George Enescu on Stamps |
Dedicated to Romanian Rhapsodies
George Enescu (known also under the French version of his name, Georges Enesco) was born in Liveni (present-day Enescu) in 1881. He was a renown Romanian violinist, pianist, conductor, and composer. He began study of the violin at the age of 4 and entered the Vienna Conservatory at 7 and the Paris Conservatoire at 13. Among his masters were the noted French composers Jules Massenet and Gabriel Fauré.
Enescu toured Europe as a violin virtuoso after 1899. In 1923 he made his debut as a conductor in a New York concert of the Philadelphia Orchestra; he conducted the New York Philharmonic in 1937-1938. Enescu was also a noted teacher; the violinist Yehudi Menuhin was his pupil. Enescu was considered the outstanding Romanian composer of his time.

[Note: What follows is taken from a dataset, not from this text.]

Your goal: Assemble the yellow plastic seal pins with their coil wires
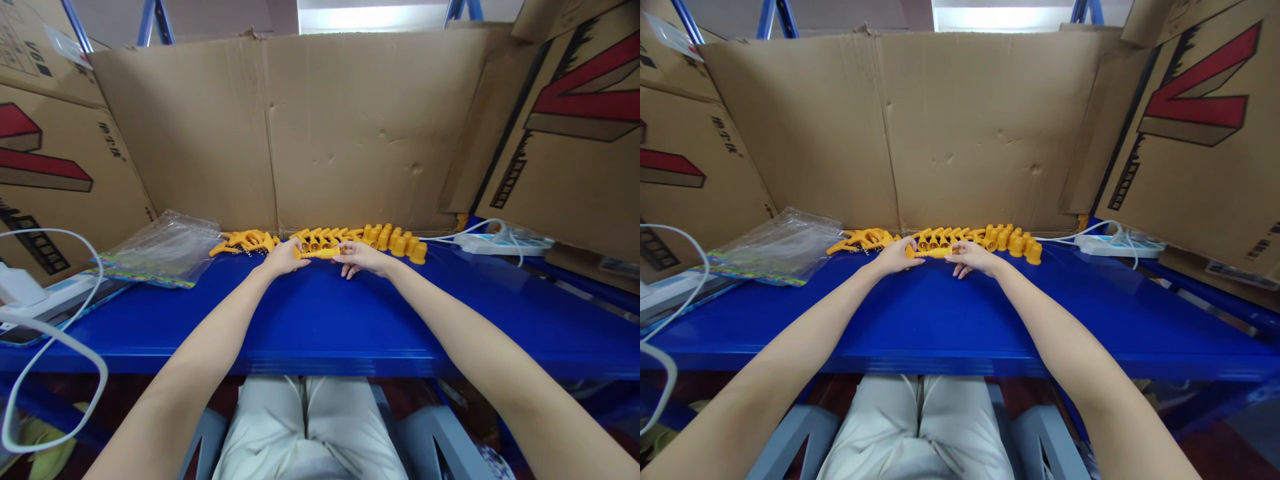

A versatile musician, he wrote in a number of styles: Romantic, Neo-Classical, atonal. His fame as a composer, however, rests on such works as the two Romanian Rhapsodies, in which he makes use of national folk melodies. His other works include the symphonic suite Poéma Româna (1898), three symphonies, chamber music, and the opera Œdipe (1936). After Microsoft Encarta, 1996.
After World War II and the occupation of Romania by the Soviet troops, Enescu made Paris his home. The Romanian communist government confiscated his house and all his fortune in Romania. His name was during long years banished from the Romanian cultural scene and from the Romanian media as well. The last years of Enescu's life were financially very difficult, and he was often obliged to give up composing (his preferred occupation) and to appear in concerts.
After his death in 1955 he was "forgiven" for his alleged treason and quickly became a means of propaganda for the government. This explains the Enescu's International Music Festivals and Contests, organized in Bucarest, and also his portraits, that started to appear on stamps since 1956. Please move the mouse pointer over the stamps for more information about them.
I still have in my memory the first Enescu's festival, and its biggest sensation for the Romanian music lovers (cut off for long years from the international musical scene) - the unexpected apparition on scene of the greatest violin players of that time, Yehudi Menuhin and David Oistrah. Menuhin came to render homage to his earlier teacher, and Oistrah was sent to Romania by the Soviet government. The artists played for us a masterwork, Bach's Concerto for Two Violins and Orchestra. Since then, this is forever my preferred violin concerto, and my preferred interpretation too. I can also remember that, being at that time just a boy, I have asked somebody what language were both artists (an American and a Russian) speaking on scene, after their performance. "Yiddish, of course", came immediately the answer.